The ancient capital of Judea has been invested with thicker layers of meaning than any other place. Within the Christian tradition evolving from the Biblical events taking place there, Jerusalem became a site of accumulated sanctity. Jerusalem offers, in the words of Stephen Greenblatt, “a sense of semiological thickness, of opacity, of holiness solidified” –accessible to everyone who visits or dreams about it. Jerusalem’s semiological thickness was the point of departure of our project. One ambitious aim was to rewrite the history of Christianity in Scandinavia with Jerusalem as a lens, to investigate the image – or rather the imagination – of Jerusalem in Scandinavia, as it appeared in fields as diverse as liturgy, legislation, political treatises, literature, art, and architecture. We then suggested the term code to capture the fundamental structure and complecity of the religious language about Jerusalem.
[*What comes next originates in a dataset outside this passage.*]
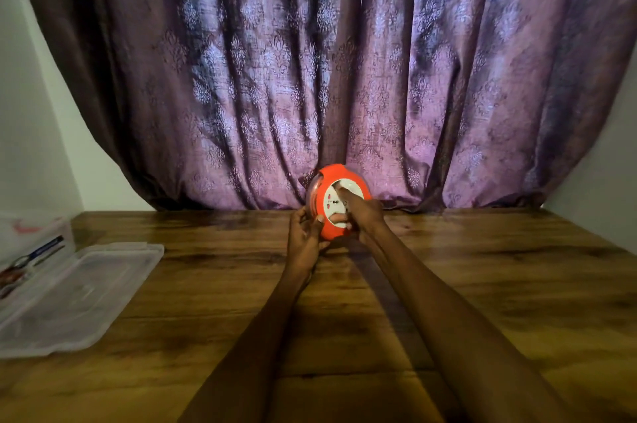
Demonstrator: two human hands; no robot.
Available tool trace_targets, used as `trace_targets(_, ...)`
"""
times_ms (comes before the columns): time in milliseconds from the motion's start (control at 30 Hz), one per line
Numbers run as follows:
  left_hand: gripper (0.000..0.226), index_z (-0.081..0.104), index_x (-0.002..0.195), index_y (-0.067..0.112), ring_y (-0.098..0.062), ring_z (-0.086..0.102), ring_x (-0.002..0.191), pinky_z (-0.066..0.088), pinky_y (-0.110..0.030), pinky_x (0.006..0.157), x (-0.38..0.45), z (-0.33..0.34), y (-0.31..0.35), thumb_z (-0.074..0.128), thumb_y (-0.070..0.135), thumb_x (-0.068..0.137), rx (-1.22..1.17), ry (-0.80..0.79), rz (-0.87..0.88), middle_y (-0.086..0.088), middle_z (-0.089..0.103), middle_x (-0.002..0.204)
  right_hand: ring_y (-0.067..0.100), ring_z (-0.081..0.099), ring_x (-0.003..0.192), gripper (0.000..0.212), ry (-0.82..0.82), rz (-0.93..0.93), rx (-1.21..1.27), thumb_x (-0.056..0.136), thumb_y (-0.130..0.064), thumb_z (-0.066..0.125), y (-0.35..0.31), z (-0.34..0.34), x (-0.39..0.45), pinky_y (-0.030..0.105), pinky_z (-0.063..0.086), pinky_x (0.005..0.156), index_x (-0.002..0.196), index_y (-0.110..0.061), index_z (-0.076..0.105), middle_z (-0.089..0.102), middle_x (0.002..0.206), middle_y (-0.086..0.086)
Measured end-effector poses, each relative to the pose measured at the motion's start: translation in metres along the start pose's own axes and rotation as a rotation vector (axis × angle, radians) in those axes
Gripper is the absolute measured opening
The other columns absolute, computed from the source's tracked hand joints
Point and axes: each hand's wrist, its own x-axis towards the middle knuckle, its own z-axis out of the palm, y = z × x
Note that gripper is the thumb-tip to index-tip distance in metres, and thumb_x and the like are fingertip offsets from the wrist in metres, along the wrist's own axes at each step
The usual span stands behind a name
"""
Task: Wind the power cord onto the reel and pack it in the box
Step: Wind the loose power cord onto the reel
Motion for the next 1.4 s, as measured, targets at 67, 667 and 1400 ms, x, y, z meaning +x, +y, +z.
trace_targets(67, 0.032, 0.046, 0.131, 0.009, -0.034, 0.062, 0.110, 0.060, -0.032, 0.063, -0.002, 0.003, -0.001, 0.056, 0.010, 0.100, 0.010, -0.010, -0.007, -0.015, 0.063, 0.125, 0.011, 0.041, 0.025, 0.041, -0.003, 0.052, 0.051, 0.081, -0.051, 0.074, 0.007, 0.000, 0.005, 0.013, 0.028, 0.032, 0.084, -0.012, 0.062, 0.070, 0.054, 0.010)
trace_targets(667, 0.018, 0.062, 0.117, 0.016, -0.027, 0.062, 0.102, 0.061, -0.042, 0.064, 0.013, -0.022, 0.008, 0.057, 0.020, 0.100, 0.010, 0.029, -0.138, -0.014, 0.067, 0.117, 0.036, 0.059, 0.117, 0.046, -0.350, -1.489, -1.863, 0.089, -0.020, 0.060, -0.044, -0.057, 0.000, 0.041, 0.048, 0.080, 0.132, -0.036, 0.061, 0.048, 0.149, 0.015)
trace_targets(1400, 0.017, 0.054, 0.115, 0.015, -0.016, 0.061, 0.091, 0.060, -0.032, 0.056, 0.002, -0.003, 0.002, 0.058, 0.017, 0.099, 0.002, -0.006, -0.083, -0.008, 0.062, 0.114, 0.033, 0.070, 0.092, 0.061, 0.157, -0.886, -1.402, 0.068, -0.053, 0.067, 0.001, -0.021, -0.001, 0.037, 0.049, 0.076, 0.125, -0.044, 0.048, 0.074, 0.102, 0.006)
This term is borrowed from semiotics, where it has come to be understood as a framework of conventions within which singular signs make sense in a certain way. The Jerusalem Code has certainly been a useful concept in the sense that it has triggered stimulating and hopefully constructive conversations about how meaning is produced and mediated across shifting religious and cultural paradigms. It has also allowed us to circumscribe the multiple references to Jerusalem and the Holy Land and consider them in relation to each other, across historical periods and academic disciplines. The first part of the paper presents some of the general objectives of the project, whereas the second part dives into the conceptual understanding of Jerusalem in some Old Norse manuscripts from the early fourteenth century.
Kristin B. Aavitsland is an art historian and Professsor of Medieval Studies at MF Norwegian Scool of Theology, Religion and Society, Oslo. She was the head of the project Tracing the Jerusalem Code.